Work instruction: Reply with exactly the lines from the one that contains "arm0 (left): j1" through the last line of the records below, and with no other lines.

Records supplied:
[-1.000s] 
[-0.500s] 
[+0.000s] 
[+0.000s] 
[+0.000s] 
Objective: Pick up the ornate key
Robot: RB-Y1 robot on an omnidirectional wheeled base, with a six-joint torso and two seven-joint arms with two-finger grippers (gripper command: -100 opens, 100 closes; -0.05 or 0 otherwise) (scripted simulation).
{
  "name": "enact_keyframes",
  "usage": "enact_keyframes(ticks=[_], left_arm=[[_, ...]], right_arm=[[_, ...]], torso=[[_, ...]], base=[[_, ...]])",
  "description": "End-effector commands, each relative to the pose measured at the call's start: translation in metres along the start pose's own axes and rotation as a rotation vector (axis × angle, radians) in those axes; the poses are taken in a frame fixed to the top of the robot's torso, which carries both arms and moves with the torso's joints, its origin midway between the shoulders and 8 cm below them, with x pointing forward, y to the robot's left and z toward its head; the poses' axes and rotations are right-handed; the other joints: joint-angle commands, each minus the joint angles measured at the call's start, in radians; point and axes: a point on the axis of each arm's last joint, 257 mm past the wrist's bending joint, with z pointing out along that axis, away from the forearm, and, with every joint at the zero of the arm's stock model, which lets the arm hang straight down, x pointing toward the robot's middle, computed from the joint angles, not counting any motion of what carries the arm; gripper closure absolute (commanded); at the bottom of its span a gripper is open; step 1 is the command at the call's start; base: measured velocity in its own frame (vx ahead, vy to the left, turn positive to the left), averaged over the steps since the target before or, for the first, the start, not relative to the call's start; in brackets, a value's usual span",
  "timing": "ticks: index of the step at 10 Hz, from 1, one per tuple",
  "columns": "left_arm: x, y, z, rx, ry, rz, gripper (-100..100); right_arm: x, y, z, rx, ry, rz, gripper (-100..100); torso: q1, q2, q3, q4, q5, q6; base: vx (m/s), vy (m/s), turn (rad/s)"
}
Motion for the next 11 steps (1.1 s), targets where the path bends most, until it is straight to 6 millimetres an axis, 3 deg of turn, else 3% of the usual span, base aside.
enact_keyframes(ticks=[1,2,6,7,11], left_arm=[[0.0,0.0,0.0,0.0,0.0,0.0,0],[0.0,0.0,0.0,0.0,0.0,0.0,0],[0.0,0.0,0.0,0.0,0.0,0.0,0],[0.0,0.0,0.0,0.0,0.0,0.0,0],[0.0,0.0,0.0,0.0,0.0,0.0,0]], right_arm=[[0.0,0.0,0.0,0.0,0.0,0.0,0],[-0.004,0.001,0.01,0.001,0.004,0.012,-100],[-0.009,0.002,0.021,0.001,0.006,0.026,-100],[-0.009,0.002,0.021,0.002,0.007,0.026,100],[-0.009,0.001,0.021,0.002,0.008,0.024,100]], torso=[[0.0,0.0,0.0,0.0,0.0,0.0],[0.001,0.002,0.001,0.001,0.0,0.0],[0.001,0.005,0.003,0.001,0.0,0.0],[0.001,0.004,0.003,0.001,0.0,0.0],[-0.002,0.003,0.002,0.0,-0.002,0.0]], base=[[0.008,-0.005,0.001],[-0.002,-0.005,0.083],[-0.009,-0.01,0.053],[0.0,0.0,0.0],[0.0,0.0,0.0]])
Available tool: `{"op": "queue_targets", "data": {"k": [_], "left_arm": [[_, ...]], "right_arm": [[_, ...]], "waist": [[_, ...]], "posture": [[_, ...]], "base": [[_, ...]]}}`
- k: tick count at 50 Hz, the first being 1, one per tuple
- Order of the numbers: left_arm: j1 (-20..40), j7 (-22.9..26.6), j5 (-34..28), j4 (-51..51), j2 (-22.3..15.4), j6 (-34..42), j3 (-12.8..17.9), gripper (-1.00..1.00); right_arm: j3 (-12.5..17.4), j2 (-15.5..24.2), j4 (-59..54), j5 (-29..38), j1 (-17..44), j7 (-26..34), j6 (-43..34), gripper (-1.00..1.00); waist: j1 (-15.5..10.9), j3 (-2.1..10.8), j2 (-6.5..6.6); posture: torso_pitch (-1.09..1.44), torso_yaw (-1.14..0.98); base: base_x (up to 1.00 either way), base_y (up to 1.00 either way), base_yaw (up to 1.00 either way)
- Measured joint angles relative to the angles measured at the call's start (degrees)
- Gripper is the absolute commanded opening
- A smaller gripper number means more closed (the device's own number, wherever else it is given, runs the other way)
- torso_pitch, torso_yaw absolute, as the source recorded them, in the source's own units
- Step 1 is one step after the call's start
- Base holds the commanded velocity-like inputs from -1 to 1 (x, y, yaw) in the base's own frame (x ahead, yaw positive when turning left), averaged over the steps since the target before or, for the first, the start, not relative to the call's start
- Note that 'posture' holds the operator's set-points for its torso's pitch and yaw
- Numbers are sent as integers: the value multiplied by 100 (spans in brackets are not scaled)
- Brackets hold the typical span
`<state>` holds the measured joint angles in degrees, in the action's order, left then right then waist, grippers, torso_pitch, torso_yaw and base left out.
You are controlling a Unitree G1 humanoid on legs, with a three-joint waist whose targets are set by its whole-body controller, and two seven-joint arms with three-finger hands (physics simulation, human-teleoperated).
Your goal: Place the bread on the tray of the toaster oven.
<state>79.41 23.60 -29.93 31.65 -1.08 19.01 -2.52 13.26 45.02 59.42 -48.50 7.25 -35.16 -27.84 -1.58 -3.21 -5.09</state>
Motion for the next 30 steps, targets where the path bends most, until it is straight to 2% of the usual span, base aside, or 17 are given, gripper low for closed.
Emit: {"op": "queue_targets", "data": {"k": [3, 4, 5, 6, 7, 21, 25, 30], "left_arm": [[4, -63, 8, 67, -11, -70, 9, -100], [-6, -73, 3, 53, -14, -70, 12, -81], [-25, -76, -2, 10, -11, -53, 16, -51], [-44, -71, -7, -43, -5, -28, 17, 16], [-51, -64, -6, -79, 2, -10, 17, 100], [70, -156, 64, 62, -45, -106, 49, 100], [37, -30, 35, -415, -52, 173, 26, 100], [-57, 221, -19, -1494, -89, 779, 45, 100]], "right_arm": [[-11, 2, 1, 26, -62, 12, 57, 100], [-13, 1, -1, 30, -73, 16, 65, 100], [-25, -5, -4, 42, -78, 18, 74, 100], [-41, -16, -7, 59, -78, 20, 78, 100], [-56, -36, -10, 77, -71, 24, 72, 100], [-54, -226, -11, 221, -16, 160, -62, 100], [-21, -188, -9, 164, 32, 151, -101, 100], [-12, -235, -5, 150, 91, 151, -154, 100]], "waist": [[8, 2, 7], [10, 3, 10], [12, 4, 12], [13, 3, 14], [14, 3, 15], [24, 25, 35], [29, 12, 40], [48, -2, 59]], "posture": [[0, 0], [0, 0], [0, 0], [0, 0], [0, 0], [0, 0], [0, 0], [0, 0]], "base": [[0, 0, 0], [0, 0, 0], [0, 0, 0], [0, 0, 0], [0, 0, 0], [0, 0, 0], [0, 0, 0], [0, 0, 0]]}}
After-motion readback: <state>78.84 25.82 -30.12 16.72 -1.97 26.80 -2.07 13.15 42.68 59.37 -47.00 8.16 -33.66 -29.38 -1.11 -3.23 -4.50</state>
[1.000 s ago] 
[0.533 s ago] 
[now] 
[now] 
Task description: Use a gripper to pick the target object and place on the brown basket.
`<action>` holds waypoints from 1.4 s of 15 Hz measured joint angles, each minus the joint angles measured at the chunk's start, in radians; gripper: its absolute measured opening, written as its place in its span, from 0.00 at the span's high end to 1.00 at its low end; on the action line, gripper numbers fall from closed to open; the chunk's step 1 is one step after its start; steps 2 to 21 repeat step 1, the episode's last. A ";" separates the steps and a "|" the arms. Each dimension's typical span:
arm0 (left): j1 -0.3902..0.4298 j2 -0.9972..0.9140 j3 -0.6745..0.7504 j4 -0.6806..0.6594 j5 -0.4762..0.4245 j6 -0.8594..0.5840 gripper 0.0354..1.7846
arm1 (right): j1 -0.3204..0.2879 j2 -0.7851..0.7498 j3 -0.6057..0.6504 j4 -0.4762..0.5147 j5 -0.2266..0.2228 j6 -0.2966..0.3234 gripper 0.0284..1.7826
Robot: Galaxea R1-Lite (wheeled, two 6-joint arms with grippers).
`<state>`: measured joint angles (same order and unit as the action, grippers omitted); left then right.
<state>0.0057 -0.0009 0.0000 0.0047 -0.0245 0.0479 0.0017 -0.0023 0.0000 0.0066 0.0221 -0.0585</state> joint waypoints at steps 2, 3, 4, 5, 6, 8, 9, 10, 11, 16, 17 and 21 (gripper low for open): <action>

Completed exercise:
arm0 (left): j1 -0.3902..0.4298 j2 -0.9972..0.9140 j3 -0.6745..0.7504 j4 -0.6806..0.6594 j5 -0.4762..0.4245 j6 -0.8594..0.5840 gripper 0.0354..1.7846
arm1 (right): j1 -0.3204..0.2879 j2 -0.7851..0.7498 j3 -0.6057..0.6504 j4 -0.4762..0.5147 j5 -0.2266..0.2228 j6 -0.2966..0.3234 gripper 0.0284..1.7826
Robot: Galaxea R1-Lite (wheeled, two 6-joint arms with grippers).
`<state>`: measured joint angles (same order and unit as the action, grippers omitted); left then right.
<state>0.0057 -0.0009 0.0000 0.0047 -0.0245 0.0479 0.0017 -0.0023 0.0000 0.0066 0.0221 -0.0585</state> joint waypoints at steps 2, 3, 4, 5, 6, 8, 9, 10, 11, 16, 17 and 21 (gripper low for open): <action>

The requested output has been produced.